Tutorial
This overarching tutorial describes how to solve an optimization problem with Fides. It further provides performance tips for computationally intensive objective functions.
Input - a Function to Minimize
Fides requires a function to minimize, its gradient and optionally its Hessian. In this tutorial, we use the nonlinear Rosenbrock function:
\[f(x_1, x_2) = (1.0 - x_1)^2 + 100.0(x_2 - x_1^2)^2\]
The objective function is expected to take a vector input and return a scalar:
function f(x)
return (1.0 - x[1])^2 + 100.0 * (x[2] - x[1]^2)^2
end
Where x
may be either a Vector
or a ComponentVector
from ComponentArrays.jl. Fides also requires a gradient function, and optionally a Hessian function. In this example, for convenience we compute both via automatic differentiation using ForwardDiff.jl:
using ForwardDiff
grad! = (g, x) -> ForwardDiff.gradient!(g, f, x)
hess! = (H, x) -> ForwardDiff.hessian!(H, f, x)
Both the gradient and Hessian functions are expected to be in-place on the form; grad!(g, x)
and hess!(H, x)
.
Optimization with a Hessian Approximation
Given an objective function and its gradient, the optimization is performed in a two-step procedure.
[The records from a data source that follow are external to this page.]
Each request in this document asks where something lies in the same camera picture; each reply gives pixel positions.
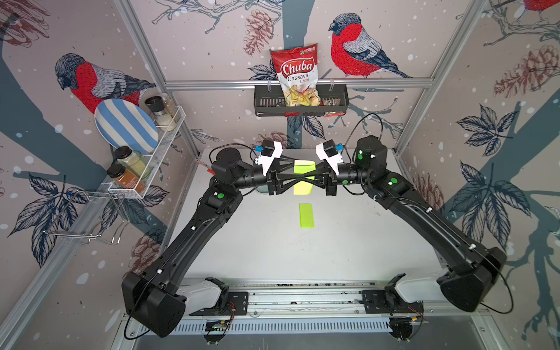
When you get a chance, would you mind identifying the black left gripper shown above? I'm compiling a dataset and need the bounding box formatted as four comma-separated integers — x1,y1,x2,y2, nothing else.
231,155,303,197

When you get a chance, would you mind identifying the green sauce jar black lid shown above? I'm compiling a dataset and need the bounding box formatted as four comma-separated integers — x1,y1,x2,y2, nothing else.
115,146,151,180

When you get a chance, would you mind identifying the red pink utensil in cup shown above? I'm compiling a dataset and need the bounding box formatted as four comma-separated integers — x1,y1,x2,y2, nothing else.
196,159,215,176

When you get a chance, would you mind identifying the red Chuba cassava chips bag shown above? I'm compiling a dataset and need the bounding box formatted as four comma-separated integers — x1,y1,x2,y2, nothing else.
271,44,321,107

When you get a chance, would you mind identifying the orange sauce jar black lid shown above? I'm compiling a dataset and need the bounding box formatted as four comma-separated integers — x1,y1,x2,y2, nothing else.
106,163,146,194

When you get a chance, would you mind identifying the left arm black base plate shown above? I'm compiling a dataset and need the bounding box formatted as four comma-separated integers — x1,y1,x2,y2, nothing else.
190,292,249,316

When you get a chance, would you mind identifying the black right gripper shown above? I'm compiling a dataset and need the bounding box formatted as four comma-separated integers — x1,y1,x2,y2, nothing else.
300,162,373,198

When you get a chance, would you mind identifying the black wire wall basket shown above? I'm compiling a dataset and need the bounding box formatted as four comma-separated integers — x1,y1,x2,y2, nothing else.
254,85,349,117

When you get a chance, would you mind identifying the metal wire hook rack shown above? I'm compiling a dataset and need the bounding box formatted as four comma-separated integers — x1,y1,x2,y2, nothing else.
42,190,131,246

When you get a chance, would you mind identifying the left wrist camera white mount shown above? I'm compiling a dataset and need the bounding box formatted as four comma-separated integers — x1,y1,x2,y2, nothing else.
254,140,283,176

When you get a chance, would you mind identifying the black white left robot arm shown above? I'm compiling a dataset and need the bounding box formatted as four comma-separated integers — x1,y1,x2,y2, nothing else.
122,147,295,338

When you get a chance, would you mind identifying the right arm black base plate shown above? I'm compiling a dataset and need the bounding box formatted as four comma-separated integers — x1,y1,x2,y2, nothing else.
361,290,424,314

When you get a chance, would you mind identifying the brown spice glass jar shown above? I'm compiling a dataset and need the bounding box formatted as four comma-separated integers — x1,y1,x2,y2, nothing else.
160,93,181,123

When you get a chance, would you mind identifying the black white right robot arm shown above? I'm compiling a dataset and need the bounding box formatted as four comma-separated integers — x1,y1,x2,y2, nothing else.
314,136,506,312

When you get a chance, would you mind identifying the blue white striped plate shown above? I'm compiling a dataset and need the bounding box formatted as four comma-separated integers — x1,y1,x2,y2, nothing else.
94,99,159,155

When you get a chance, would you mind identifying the white wire wall shelf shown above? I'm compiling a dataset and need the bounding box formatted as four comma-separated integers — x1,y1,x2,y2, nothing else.
108,106,186,199

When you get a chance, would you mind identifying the black lid spice grinder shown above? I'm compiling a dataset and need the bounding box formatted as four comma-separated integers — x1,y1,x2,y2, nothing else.
144,96,176,131
First, a FidesProblem
is created.
using Fides
lb = [-2.0, -2.0]
ub = [ 2.0, 2.0]
x0 = [ 2.0, 2.0]
prob = FidesProblem(f, grad!, x0; lb = lb, ub = ub)
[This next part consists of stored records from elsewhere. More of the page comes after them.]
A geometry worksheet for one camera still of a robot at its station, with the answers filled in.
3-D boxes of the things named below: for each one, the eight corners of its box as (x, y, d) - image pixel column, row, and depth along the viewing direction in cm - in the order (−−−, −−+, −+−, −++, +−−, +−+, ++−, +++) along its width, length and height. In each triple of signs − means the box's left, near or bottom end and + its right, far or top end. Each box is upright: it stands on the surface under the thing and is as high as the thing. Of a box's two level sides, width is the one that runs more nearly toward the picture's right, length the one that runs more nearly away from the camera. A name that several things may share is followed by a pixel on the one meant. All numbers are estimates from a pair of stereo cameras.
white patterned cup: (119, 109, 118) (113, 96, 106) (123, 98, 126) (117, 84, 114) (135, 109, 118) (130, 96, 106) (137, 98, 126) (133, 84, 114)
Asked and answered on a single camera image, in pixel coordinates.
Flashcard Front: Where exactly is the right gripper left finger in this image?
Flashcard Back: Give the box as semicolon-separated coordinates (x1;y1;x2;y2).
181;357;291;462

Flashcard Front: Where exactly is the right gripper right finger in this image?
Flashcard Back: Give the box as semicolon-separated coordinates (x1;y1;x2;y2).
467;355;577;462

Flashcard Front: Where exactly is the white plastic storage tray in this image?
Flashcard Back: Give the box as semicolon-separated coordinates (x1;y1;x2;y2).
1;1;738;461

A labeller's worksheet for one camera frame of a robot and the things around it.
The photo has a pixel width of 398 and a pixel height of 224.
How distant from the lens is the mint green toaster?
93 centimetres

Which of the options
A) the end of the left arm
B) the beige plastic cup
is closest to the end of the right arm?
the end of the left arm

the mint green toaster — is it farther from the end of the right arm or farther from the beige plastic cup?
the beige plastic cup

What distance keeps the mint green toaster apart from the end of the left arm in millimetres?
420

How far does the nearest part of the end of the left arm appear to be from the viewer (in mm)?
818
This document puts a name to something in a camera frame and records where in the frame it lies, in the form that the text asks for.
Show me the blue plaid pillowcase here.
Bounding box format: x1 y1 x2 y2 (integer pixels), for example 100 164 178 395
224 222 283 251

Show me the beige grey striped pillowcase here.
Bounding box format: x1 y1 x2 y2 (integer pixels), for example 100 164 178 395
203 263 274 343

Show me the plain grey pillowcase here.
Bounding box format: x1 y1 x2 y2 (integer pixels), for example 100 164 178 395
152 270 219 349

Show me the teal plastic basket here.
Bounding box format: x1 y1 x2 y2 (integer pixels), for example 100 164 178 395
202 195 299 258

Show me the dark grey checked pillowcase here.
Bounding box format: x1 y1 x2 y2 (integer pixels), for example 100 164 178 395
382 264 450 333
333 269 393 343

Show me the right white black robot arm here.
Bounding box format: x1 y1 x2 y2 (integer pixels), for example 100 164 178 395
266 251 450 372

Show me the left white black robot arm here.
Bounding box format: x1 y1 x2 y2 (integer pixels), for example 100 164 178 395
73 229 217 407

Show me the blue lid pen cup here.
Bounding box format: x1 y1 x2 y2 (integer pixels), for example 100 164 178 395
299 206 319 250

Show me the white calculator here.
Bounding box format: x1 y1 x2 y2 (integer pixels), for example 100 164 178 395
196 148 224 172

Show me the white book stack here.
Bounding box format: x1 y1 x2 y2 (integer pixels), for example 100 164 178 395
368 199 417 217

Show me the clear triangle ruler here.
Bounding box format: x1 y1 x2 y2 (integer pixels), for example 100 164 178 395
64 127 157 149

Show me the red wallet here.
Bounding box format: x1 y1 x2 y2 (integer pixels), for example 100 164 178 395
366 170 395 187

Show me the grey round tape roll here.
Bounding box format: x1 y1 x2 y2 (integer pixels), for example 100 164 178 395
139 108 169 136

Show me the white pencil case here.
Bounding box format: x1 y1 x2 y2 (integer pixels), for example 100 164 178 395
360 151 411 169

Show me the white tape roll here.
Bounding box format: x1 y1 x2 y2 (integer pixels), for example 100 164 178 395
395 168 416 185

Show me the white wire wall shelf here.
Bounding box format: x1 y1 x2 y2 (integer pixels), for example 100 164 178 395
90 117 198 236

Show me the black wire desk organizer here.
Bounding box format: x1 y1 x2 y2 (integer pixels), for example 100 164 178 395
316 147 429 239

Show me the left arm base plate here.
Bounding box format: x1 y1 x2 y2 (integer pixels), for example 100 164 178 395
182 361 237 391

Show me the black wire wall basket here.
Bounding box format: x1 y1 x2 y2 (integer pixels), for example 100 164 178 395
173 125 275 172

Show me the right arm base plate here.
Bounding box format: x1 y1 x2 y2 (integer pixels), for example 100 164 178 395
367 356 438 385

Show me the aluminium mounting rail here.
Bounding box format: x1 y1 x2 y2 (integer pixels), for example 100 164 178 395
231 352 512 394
FidesProblem with 2 parameters to estimate
Where x0
is the initial guess for parameter estimation, and lb
and ub
are the lower and upper parameter bounds (defaulting to -Inf
and Inf
if unspecified). The problem is then minimized by calling solve
. When the Hessian is unavailable or too expensive to compute, a Hessian approximation is provided during this step:
sol = solve(prob, Fides.BFGS())
FidesSolution
---------------- Summary ---------------
min(f) = 2.16e-13
Parameters estimated = 2
Optimiser iterations = 22
Runtime = 2.2e-02s
Several Hessian approximations are supported (see the API), and BFGS
generally performs well. Additional tuning options can be set by providing a FidesOptions
struct via the options
keyword in solve
, and a full list of available options can be found in the API documentation.
Optimization with a User-Provided Hessian
If the Hessian (or a suitable approximation such as the Gauss–Newton approximation) is available, providing it can improve convergence. To provide a Hessian function to FidesProblem
do:
prob = FidesProblem(f, grad!, x0; hess! = hess!, lb = lb, ub = ub)
Then, when solving the problem use the Fides.CustomHessian()
Hessian option:
sol = solve(prob, Fides.CustomHessian())
FidesSolution
---------------- Summary ---------------
min(f) = 3.59e-22
Parameters estimated = 2
Optimiser iterations = 17
Runtime = 1.3e-02s
Performance tip: Computing Derivatives and Objective Simultaneously
Internally, the objective function and its derivatives are computed simultaneously by Fides. Hence, runtime can be reduced if is is possible to reuse intermediate quantities between the objective and derivative computations. To take advantage of this, a FidesProblem
can be created with a function that computes the objective and gradient (and optionally the Hessian) for a given input. For example, when only the gradient is available:
function fides_obj(x)
obj = f(x)
g = ForwardDiff.gradient(f, x)
return (obj, g)
end
prob = FidesProblem(fides_obj, x0; lb = lb, ub = ub)
sol = solve(prob, Fides.BFGS())
FidesSolution
---------------- Summary ---------------
min(f) = 2.16e-13
Parameters estimated = 2
Optimiser iterations = 22
Runtime = 2.2e-02s
When a Hessian function is available, do:
function fides_obj(x)
obj = f(x)
g = ForwardDiff.gradient(f, x)
H = ForwardDiff.hessian(f, x)
return (obj, g, H)
end
prob = FidesProblem(fides_obj, x0; lb = lb, ub = ub)
sol = solve(prob, Fides.CustomHessian())
FidesSolution
---------------- Summary ---------------
min(f) = 3.59e-22
Parameters estimated = 2
Optimiser iterations = 17
Runtime = 1.3e-02s
In this simple example, no runtime benefit is obtained as no quantities are reused between objective and derivative computations. However, if quantities can be reused (for example, when gradients are computed for ODE models), runtime can be noticeably reduced.